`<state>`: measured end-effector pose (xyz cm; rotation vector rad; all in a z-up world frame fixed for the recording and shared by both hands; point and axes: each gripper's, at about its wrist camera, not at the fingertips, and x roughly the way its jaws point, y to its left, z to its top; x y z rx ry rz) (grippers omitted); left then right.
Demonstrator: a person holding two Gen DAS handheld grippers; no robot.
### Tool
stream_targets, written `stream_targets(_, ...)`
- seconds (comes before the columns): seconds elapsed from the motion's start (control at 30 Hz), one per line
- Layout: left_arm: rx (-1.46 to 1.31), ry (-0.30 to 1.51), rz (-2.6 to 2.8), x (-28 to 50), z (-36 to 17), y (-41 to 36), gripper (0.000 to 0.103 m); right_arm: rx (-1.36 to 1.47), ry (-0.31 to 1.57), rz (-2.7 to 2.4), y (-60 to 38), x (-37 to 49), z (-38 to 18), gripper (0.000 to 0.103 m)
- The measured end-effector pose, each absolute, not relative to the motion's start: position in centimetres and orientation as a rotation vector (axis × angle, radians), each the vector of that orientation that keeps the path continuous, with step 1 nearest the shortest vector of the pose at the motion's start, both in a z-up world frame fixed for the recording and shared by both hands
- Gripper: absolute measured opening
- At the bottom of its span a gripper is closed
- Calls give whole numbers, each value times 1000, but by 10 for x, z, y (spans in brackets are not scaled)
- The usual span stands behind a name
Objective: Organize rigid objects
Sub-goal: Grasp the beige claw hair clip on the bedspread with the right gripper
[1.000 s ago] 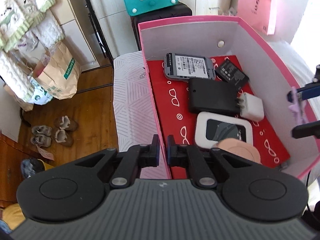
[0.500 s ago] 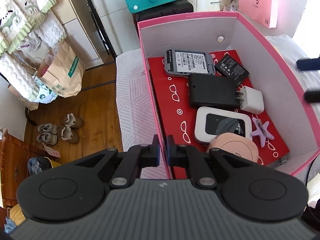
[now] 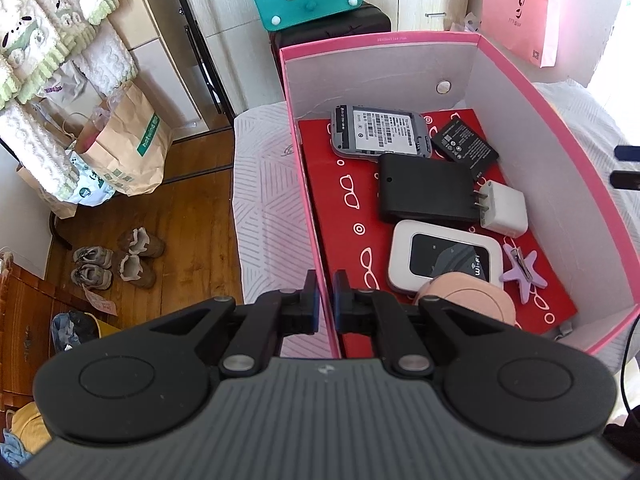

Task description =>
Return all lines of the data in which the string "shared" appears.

Written solution =>
`<state>`: measured end-effector pose (xyz cm; rotation vector rad; all in a z-up world frame fixed for the recording and shared by both hands; point and axes: each gripper's, at about its wrist camera, not at the fingertips, and x roughly the way its jaws point, y to its left, z to its top; x y z rx ry rz) (grippers omitted); left then right.
- The measured end-effector pose, each absolute, not relative to the motion's start: position in centimetres and orientation as a rotation vector (axis × angle, radians), each the vector of that orientation that keeps the path continuous, with step 1 nearest the shortest vector of the pose at the motion's start, both in a z-up world frame fixed for the recording and shared by both hands

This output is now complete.